Airflow – Sensors

Estimated reading time: 9 minutes

Airflow sensors are like operators but perform a special task in an airflow DAG. They check for a particular condition at regular intervals and when it is met they pass to control downstream tasks in a DAG. There are various types of sensors and in this mini blog series, we intend to explore.

Before you begin to read further. In case, you are beginning to learn airflow – Do have a look at these blog posts

Introduction

The fastest way to learn how to use an airflow sensor is to look at an example. In this blog post, we will be looking at an example using S3KeySensor for reading a file as soon as they arrive in S3. There are other sensors that are available as well. Some of them are

  • S3 Key Sensor
  • SQL Sesnsor
  • HTTP Sensor
  • HDFS Sensor
  • Hive Sensor …. and many more.

There are a lot of sensors that are available. You can see the list of all pre-built sensors available on this link. There are additional contributions available that are also available and provide some really interesting sensors, these are available on this link. Have a look at these and be pleasantly surprised. Oh BTW if none of these suit your needs – well you can build one as well. The base class is available on this link.

Sensor Concepts

All sensors provide a specific check, which they perform. However, they also have a lot of features that are common. As you would have guessed by the fact that there is a base class for sensors. Let us look at them one by one before looking at specific sensors. I would suggest you also have a look at the base operator. It has four properties which are of interest to us.

  • Mode – There are two types of modes.
    • Poke – Poke is a default.
    • Reschedule

They both perform the same function but there is a difference in the way airflow allocates resources.

When set to 

poke
 the sensor is taking up a worker slot for its whole execution time and sleeps between pokes. Use this mode if the expected runtime of the sensor is short or if a short poke interval is required. Note that the sensor will hold onto a worker slot and a pool slot for the duration of the sensor’s runtime in this mode. When set to 
reschedule
 the sensor task frees the worker slot when the criteria is not yet met and it’s rescheduled at a later time. Use this mode if the time before the criteria is met is expected to be quite long. The poke interval should be more than one minute to prevent too much load on the scheduler.

Airflow Documentation
  • Soft fail – Defines what happens if the sensor fails. If set to False, it allows the sensor to retry and if set to True it allows DAG to mark the task as skipped on failure. If you want to keep the sensor to retry just make sure it is set to False or default ;).
  • Retry number of times the sensor will attempt sensor task.
  • Poke interval – Poke interval is during the sensor waits before it tries again during an attempt. It is set in seconds. Poke interval has a default value of 60 seconds.
  • Time out – This is the duration after which the sensor task attempt will fail. By default, this value is set to 7 days.

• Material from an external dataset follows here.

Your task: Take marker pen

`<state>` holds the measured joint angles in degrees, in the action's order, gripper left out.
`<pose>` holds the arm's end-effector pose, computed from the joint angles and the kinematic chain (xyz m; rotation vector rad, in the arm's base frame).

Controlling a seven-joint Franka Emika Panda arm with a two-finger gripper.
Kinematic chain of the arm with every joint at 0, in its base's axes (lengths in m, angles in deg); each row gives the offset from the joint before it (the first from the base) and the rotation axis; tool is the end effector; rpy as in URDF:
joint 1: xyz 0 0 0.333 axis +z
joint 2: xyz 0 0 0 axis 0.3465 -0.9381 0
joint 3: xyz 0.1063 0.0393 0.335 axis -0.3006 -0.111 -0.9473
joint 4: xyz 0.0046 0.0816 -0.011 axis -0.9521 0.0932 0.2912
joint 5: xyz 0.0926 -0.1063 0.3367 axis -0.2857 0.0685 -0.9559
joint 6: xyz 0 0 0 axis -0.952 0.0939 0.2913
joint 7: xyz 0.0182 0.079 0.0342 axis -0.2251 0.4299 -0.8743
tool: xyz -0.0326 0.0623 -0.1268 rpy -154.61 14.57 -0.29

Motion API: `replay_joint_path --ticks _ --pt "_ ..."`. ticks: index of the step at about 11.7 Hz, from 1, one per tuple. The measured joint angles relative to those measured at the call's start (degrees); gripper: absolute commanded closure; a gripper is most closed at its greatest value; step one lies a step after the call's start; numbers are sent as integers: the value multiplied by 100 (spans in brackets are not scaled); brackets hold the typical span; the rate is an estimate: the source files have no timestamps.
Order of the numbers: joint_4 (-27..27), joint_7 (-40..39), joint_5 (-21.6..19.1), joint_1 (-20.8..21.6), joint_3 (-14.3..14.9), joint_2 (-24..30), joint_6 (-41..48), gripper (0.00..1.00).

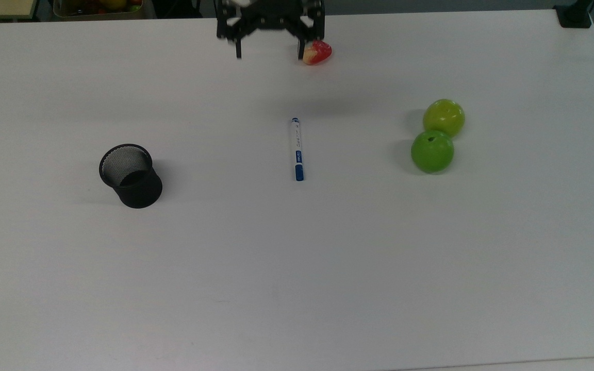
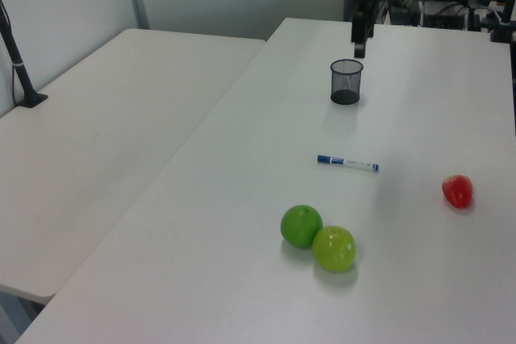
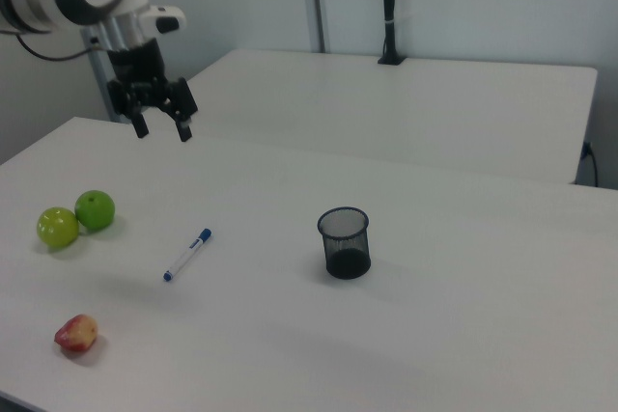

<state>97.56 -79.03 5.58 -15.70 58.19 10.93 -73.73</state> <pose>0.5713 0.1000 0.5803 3.0571 0.1826 0.0305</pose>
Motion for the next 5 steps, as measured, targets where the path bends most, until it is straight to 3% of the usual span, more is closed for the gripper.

IMPORTANT – How does poke interval, retry and timeout work out?

Something which is not apparent from the airflow documentation, unless you actually go thru the code. So here is an example, this is applicable to all the sensors irrespective of the type.

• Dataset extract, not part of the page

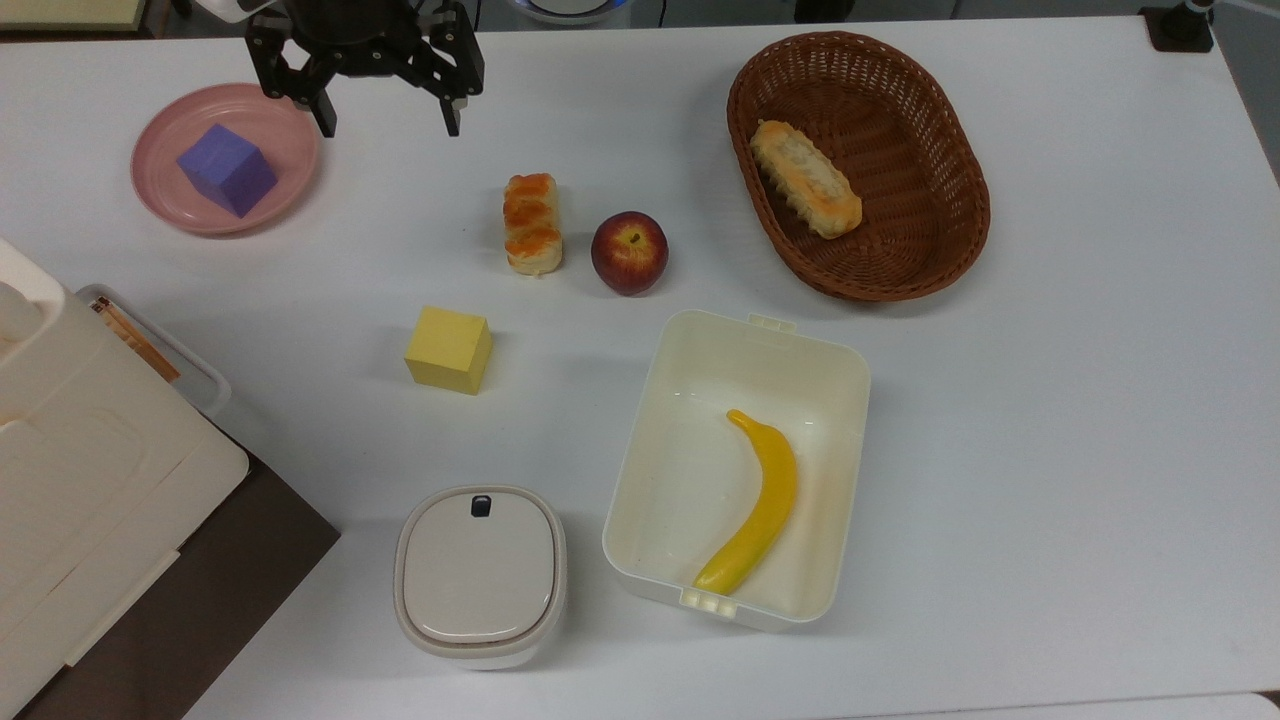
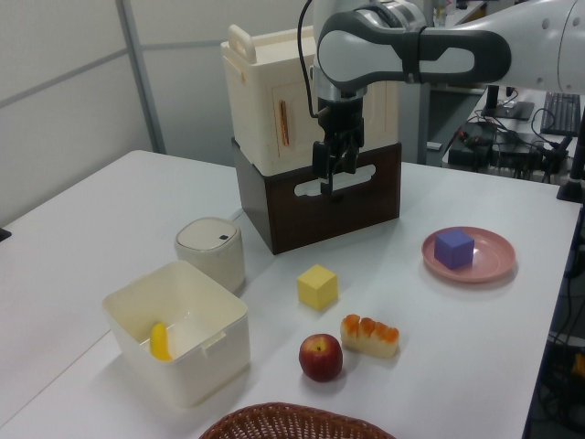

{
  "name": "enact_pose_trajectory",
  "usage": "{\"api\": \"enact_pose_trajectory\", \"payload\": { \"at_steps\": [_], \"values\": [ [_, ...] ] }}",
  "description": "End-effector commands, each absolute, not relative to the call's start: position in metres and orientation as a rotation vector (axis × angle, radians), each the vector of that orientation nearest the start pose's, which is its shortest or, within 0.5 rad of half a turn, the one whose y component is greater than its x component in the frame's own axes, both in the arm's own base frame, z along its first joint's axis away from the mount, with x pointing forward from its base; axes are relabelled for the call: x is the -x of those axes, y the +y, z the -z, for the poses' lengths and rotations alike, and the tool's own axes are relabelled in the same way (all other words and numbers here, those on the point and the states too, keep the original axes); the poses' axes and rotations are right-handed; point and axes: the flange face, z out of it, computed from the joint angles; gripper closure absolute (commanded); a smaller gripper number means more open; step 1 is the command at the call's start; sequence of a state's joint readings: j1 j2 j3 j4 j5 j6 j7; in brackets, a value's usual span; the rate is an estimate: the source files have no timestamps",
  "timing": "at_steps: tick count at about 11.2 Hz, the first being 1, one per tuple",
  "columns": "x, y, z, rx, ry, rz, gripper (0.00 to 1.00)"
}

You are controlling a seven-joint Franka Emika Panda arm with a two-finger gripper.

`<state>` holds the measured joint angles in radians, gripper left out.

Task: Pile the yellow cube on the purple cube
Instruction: 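Move the gripper down to the yellow cube and grasp it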

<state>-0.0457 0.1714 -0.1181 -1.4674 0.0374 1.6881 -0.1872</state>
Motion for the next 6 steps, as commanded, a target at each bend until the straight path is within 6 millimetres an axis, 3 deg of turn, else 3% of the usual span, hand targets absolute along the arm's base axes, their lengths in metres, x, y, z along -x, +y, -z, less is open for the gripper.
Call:
{"api": "enact_pose_trajectory", "payload": {
  "at_steps": [1, 4, 6],
  "values": [
    [-0.605, -0.085, -0.582, 3.113, -0.034, 0.053, 0.00],
    [-0.610, -0.092, -0.569, 3.113, 0.005, 0.030, 0.00],
    [-0.620, -0.096, -0.542, 3.111, 0.014, -0.029, 0.00]
  ]
}}
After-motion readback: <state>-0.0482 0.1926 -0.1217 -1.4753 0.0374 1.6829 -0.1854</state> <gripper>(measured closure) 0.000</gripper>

Let’s say we have set the following

  • Number of retries = 2
  • Poke Interval = 60 seconds
  • Timeout = 180 seconds

You will see that Airflow will attempt to execute the sensor task 2 times. In each attempt, It will poke a maximum of 4 times at the start (0 secs) and then at 60secs, 120secs, and 180secs. If you understand this you have pretty much cracked airflow sensors. Rest is all sensor-specific knowledge.

S3 Key Sensor

The S3 Key Sensor as the name suggests checks the availability of files(a.k.a keys) placed in an S3 bucket. The sensor can be set to check every few seconds or minutes for a key. When a DAG is running it will check when the key is available or not. If the key is available then the control will be passed to the next task in the DAG and the flow will continue. If the key is not available it will fail or retry(depending upon the configuration).

To enable S3 Key Sensor – airflow will need to have access to S3. That means to enable what comes next you need to have an S3 connection.

Let’s look at a simple but often used use-case – we want to execute the dag once the file has landed in our S3 bucket. Let’s just say that the DAG needs to take some really complicated steps and the client does not want to use AWS lambdas ;). Our DAG needs to check every 1 min if the file has arrived or not and it should timeout after 180 seconds.

See below is an example of DAG which uses an S3 key sensor to achieve the above use case. We will also see what happens when it gets executed.

from datetime import datetime, timedelta
from airflow.models import DAG
from airflow.operators.sensors import S3KeySensor
from airflow.operators.python_operator import PythonOperator
import boto3

default_args = {
    'owner': 'airflow',
    'depends_on_past': False,
    'start_date': datetime(2021, 4, 25),
    'email': ['[email protected]'],
    'email_on_failure': False,
    'max_active_runs': 1,
    'email_on_retry': False,
    'retry_delay': timedelta(minutes=5)
}

dag = DAG('cloudwalker_s3_sensor',
          schedule_interval='@daily',
          default_args=default_args,
          catchup=False
          )
s3_bucketname = 'demo2-s3-sensor'
s3_loc = 'demo/mytestfile.txt'

s3_sensor = S3KeySensor(
    task_id='s3_check_if_file_present',
    poke_interval=60,
    timeout=180,
    soft_fail=False,
    retries=2,
    bucket_key=s3_loc,
    bucket_name=s3_bucketname,
    aws_conn_id='customer1_demo_s3',
    dag=dag)


def my_processing_func(**kwargs):
    print("I am reading the file")
    s3 = boto3.client('s3')
    obj = s3.get_object(Bucket=s3_bucketname, Key=s3_loc)
    lines = obj['Body'].read().decode("utf-8")
    print(lines)


some_task = PythonOperator(
    task_id='some_task_using_file_found',
    python_callable=my_processing_func,
    dag=dag)

s3_sensor >> some_task

The above DAG tries to do some pretty simple stuff.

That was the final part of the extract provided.